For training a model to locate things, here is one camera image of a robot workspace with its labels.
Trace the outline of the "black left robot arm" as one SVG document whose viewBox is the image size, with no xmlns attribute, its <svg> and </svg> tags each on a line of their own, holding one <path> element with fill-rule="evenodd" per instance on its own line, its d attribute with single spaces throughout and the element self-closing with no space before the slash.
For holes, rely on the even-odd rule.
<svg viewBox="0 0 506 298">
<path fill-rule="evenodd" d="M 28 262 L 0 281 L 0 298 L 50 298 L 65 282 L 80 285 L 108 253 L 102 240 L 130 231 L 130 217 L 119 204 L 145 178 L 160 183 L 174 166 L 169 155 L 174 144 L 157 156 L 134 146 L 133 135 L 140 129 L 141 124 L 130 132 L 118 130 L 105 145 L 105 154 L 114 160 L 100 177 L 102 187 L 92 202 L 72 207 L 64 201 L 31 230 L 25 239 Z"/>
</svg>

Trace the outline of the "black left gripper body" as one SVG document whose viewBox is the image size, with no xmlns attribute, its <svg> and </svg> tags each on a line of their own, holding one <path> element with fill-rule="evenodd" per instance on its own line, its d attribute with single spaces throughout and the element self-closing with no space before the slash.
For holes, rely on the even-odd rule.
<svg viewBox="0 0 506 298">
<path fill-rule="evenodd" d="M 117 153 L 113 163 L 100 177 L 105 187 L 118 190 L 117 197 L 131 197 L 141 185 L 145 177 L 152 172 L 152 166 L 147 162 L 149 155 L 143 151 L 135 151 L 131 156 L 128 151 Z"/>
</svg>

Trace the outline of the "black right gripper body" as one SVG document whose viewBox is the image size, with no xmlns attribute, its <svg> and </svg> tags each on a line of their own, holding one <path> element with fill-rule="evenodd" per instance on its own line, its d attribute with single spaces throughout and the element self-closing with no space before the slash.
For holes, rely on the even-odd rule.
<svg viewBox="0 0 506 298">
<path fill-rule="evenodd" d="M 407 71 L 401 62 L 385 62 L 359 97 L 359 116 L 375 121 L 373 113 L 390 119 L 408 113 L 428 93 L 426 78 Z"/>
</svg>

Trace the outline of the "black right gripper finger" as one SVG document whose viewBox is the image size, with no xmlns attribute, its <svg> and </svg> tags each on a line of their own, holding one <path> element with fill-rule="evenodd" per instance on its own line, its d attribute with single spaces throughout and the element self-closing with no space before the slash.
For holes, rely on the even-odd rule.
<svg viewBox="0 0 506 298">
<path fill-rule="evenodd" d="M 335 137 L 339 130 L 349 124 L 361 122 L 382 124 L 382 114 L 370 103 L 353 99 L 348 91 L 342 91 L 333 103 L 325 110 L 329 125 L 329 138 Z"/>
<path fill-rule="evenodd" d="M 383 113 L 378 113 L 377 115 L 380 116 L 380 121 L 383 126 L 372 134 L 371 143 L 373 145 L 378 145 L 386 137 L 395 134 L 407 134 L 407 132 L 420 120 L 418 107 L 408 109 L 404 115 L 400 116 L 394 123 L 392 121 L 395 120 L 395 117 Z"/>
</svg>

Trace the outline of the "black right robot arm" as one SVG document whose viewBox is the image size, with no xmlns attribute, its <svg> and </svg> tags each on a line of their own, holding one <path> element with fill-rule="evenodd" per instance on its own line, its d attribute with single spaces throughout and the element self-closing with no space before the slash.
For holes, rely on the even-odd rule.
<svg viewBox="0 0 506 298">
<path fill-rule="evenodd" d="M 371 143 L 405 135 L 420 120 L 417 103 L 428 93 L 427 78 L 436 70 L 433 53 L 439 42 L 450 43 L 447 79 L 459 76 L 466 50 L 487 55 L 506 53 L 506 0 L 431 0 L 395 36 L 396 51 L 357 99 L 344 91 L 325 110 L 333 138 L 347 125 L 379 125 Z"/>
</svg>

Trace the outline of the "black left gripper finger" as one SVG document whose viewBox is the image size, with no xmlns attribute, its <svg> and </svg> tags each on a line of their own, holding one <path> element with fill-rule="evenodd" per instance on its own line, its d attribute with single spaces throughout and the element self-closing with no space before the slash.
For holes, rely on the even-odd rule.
++++
In full and without edits, return the listing.

▸ **Exercise result**
For training a model to locate things, here is one camera image of a robot workspace with its labels.
Trace the outline of the "black left robot arm" as one SVG document whose viewBox is the image size, with no xmlns attribute, its <svg> and </svg> tags each on a line of their own, holding one <path> element with fill-rule="evenodd" per instance on its own line, its d attribute with single spaces throughout and the element self-closing with no space before the slash.
For holes, rely on the even-odd rule.
<svg viewBox="0 0 506 298">
<path fill-rule="evenodd" d="M 28 262 L 0 281 L 0 298 L 50 298 L 65 282 L 80 285 L 108 253 L 102 240 L 130 231 L 130 217 L 119 204 L 145 178 L 160 183 L 174 166 L 169 155 L 174 144 L 157 156 L 134 146 L 133 135 L 140 129 L 141 124 L 130 132 L 118 130 L 105 145 L 105 154 L 114 160 L 100 177 L 102 187 L 92 202 L 72 207 L 64 201 L 31 230 L 25 239 Z"/>
</svg>

Trace the outline of the "black left gripper body" as one SVG document whose viewBox is the image size, with no xmlns attribute, its <svg> and </svg> tags each on a line of their own, holding one <path> element with fill-rule="evenodd" per instance on its own line, its d attribute with single spaces throughout and the element self-closing with no space before the slash.
For holes, rely on the even-odd rule.
<svg viewBox="0 0 506 298">
<path fill-rule="evenodd" d="M 117 153 L 113 163 L 100 177 L 105 187 L 118 190 L 117 197 L 131 197 L 141 185 L 145 177 L 152 172 L 152 166 L 147 162 L 149 155 L 143 151 L 135 151 L 131 156 L 128 151 Z"/>
</svg>

Trace the outline of the "black right gripper body" as one SVG document whose viewBox is the image size, with no xmlns attribute, its <svg> and </svg> tags each on a line of their own, holding one <path> element with fill-rule="evenodd" per instance on its own line, its d attribute with single spaces throughout and the element self-closing with no space before the slash.
For holes, rely on the even-odd rule.
<svg viewBox="0 0 506 298">
<path fill-rule="evenodd" d="M 407 71 L 401 62 L 385 62 L 359 97 L 359 116 L 375 121 L 373 113 L 390 119 L 408 113 L 428 93 L 426 78 Z"/>
</svg>

Trace the outline of the "black right gripper finger" as one SVG document whose viewBox is the image size, with no xmlns attribute, its <svg> and </svg> tags each on a line of their own, holding one <path> element with fill-rule="evenodd" per instance on its own line, its d attribute with single spaces throughout and the element self-closing with no space before the slash.
For holes, rely on the even-odd rule.
<svg viewBox="0 0 506 298">
<path fill-rule="evenodd" d="M 335 137 L 339 130 L 349 124 L 361 122 L 382 124 L 382 114 L 370 103 L 353 99 L 348 91 L 342 91 L 333 103 L 325 110 L 329 125 L 329 138 Z"/>
<path fill-rule="evenodd" d="M 383 113 L 378 113 L 377 115 L 380 116 L 380 121 L 383 126 L 372 134 L 371 143 L 373 145 L 378 145 L 386 137 L 395 134 L 407 134 L 407 132 L 420 120 L 418 107 L 408 109 L 404 115 L 400 116 L 394 123 L 392 121 L 395 120 L 395 117 Z"/>
</svg>

Trace the outline of the "black right robot arm" as one SVG document whose viewBox is the image size, with no xmlns attribute, its <svg> and </svg> tags each on a line of their own, holding one <path> element with fill-rule="evenodd" per instance on its own line, its d attribute with single spaces throughout and the element self-closing with no space before the slash.
For holes, rely on the even-odd rule.
<svg viewBox="0 0 506 298">
<path fill-rule="evenodd" d="M 371 143 L 405 135 L 420 120 L 417 103 L 428 93 L 427 78 L 436 70 L 433 53 L 439 42 L 450 43 L 447 79 L 459 76 L 466 50 L 487 55 L 506 53 L 506 0 L 431 0 L 395 36 L 396 51 L 357 99 L 344 91 L 325 110 L 333 138 L 347 125 L 379 125 Z"/>
</svg>

Trace the outline of the "black left gripper finger" as one SVG document whose viewBox is the image size, with no xmlns attribute, its <svg> and </svg> tags each on a line of their own, holding one <path> element with fill-rule="evenodd" per instance on its own line, its d attribute with single spaces throughout and the element self-closing with no space before the slash.
For holes, rely on the even-odd rule.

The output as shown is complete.